RIJ: Shifting gears a bit: As automation and outsourcing to a firm like Envestnet allows advisors to serve more clients, do you think advisory firms will employ fewer advisors?
Bergman: Over 100% of the growth in the RIA business is accruing to advisors with over $500 million under management. Those with less are losing share. That’s a fact. Yes, there will be fewer advisors and the most successful will have characteristics that are benchmarkable. Certain practice patterns are emerging. Those that grow will make effective use of integrated wealth management technology. The facts bear those trends out over the last five or six years.
RIJ: Broker-dealers and RIAs are known for specializing in wealth accumulation rather than decumulation. Do you see that situation changing?
Bergman: Of the firms that have chosen to leverage our product and technology, some have focused on retirement income, but it’s not a majority. We serve over 50,000 advisors at over a thousand organizations. Some organizations are huge. Some are sole practitioners. Most of them haven’t had retirement income as their primary focus. That may not change dramatically, but more and more of them will see retirement income as an important dimension of their practice.
RIJ: Envestnet’s share price has seen some volatility over the past couple of years. What underlying story does that tell?
Bergman: In late 2014, despite what anyone tried to do to stop it, there were momentum investors that came into our stock because our top-line and cash flow numbers were growing at an accelerating rate. When that happens to a small-cap company, you get investors without a solid understanding of the fundamentals. We tried to make it clear that our acceleration was in part because of the strong market—that it couldn’t continue. And it didn’t. The market was flat for much of the next year. As revenue and growth slowed, there was a change in the market’s perception of the company. I don’t know many entrepreneur-founders who think their stock is overvalued, but we’ve been overvalued and we’ve been undervalued. Since we’ve gone public, our revenue has increased eight- or nine-fold. Cash flow has risen by a similar amount. That’s a strong indication that clients want our services and technology.
RIJ: In manufacturing, they’ve talked about ‘mass customization.’ Do you think that information technology is going to be able to deliver mass customization in the world of investment advice?
Bergman: Individuals increasingly want solutions—portfolio or retirement solutions—that are personalized. The successful organizations in this space will be able to offer personalized financial plans that go beyond considerations of age, beyond risk-tolerance questionnaires, and beyond projections of net worth at retirement. Plans will include behavioral aspects and considerations that go far beyond traditional risk analysis. Advisors will be able use smart, learning-adaptive algorithms to provide more personalized investment solutions for clients.
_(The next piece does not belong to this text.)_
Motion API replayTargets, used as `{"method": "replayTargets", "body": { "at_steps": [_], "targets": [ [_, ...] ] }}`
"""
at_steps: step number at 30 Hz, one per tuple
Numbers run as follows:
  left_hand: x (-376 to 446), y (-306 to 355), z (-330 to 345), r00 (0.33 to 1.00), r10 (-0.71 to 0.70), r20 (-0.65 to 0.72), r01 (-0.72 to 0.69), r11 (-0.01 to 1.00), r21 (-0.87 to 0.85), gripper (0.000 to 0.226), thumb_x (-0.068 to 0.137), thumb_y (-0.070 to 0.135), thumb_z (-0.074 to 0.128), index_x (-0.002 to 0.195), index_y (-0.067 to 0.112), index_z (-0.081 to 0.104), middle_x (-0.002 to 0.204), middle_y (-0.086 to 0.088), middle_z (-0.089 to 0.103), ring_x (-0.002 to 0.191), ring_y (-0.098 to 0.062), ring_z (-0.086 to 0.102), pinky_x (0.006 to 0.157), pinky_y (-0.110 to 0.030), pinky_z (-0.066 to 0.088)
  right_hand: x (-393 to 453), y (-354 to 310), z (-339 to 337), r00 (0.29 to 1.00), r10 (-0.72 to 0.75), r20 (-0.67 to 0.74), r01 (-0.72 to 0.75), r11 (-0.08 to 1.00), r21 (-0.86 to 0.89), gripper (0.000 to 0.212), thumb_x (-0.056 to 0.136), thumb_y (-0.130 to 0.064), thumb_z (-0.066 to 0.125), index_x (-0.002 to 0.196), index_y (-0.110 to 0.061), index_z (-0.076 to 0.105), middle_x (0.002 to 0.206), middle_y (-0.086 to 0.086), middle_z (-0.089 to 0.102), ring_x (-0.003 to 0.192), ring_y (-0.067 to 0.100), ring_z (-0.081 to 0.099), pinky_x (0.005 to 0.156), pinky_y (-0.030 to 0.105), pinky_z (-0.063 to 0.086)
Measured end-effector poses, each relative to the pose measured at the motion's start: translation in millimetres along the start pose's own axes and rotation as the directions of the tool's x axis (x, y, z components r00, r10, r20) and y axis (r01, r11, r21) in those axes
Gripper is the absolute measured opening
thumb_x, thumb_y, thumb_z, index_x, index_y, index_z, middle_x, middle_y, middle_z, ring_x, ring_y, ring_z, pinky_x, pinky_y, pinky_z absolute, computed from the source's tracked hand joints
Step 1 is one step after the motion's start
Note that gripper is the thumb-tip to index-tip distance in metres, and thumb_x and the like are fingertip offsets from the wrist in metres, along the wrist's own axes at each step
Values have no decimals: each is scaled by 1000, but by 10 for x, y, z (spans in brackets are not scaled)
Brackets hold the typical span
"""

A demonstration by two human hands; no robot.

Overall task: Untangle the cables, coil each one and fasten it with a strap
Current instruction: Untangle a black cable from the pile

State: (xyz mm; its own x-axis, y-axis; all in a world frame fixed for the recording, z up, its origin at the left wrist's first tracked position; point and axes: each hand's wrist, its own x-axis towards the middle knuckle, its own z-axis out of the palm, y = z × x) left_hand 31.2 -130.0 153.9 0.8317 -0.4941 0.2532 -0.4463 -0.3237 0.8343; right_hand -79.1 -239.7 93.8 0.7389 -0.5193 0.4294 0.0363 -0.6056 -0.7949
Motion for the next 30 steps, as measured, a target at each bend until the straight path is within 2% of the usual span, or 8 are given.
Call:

RIJ: Even for mass-market clients?
Bergman: As they perfect the technology, they’ll be able to do that for individuals of lower net worth than they can now. It’s difficult today for investors with less than $500,000 to $1 million to get that level of personalization. I expect that technology, with an expert in the middle, will be able to lower those wealth thresholds to maybe $100,000 or lower. You’ll see personalized plans for not just the mass affluent, but also for the mass market. That’s how we think about the future. It’s all pointing toward greater personalization at lower levels of net worth.